---- The records
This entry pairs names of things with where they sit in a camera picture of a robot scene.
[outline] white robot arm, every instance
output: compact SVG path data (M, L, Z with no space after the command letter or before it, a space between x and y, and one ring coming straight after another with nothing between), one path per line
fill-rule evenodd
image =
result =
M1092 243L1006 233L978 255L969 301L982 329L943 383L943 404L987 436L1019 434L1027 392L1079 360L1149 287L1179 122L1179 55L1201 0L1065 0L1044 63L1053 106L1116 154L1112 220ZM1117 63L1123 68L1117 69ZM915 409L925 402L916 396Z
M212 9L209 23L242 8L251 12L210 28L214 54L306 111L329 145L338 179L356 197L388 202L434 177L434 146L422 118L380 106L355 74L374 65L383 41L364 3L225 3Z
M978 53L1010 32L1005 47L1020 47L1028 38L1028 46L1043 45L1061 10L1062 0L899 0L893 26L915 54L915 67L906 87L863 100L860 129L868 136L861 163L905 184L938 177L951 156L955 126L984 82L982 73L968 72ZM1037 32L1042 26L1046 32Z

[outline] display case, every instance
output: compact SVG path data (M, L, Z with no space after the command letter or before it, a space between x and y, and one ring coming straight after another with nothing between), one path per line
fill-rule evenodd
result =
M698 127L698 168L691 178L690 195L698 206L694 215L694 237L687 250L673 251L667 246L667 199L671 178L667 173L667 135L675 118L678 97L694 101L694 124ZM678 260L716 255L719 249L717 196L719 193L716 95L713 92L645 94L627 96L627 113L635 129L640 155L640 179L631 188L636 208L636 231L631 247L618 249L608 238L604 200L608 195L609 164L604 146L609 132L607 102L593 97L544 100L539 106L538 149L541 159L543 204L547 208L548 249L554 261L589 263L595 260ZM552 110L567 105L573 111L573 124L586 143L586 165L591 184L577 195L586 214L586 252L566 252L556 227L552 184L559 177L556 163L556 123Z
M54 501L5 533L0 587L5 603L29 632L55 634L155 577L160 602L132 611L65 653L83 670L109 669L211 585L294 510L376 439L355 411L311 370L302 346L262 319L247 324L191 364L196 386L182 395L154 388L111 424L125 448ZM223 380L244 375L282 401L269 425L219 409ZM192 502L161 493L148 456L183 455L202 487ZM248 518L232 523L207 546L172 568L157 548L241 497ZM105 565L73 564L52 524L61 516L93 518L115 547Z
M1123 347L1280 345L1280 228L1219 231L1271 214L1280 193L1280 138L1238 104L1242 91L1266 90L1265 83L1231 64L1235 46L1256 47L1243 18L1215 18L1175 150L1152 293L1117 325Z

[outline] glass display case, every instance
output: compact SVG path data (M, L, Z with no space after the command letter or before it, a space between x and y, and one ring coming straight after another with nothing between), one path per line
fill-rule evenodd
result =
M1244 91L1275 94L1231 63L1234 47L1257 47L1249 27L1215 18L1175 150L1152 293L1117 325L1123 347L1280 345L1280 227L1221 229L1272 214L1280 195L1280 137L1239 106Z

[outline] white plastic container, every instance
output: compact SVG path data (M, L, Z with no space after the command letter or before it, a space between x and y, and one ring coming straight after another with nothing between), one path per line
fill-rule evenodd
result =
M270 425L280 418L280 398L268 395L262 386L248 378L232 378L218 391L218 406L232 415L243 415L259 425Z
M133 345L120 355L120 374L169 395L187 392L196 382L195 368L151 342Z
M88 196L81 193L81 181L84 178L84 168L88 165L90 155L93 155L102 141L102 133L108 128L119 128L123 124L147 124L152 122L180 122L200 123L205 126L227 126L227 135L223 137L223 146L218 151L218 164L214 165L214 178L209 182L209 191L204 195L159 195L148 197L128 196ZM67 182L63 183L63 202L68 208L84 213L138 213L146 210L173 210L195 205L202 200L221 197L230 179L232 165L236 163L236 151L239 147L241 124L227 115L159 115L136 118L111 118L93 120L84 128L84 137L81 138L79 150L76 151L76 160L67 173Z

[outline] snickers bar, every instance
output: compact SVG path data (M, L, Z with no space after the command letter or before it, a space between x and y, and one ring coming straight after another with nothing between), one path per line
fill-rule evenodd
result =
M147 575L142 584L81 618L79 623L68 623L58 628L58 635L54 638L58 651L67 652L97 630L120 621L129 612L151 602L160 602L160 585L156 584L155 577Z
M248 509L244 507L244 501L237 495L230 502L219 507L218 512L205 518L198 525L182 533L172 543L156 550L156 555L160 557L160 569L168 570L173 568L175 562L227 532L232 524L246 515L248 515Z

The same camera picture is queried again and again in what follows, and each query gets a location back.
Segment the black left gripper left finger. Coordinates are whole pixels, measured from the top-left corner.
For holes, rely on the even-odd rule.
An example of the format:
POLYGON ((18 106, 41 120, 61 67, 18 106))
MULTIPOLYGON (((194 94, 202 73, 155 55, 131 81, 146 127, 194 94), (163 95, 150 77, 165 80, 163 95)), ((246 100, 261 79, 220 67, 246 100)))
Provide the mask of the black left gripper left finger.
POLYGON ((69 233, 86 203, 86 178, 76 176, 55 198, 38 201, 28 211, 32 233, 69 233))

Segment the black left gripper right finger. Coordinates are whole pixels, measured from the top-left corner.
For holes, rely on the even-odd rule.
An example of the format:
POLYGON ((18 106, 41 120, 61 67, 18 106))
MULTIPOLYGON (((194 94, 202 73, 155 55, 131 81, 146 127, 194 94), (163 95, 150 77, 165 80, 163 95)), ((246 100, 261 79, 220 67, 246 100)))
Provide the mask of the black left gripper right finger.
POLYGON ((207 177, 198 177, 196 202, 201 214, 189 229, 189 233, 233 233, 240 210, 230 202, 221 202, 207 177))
--------
### Problem to work on
How many lines in the records above contain the word "camera"? Give only the number.

### Task response
2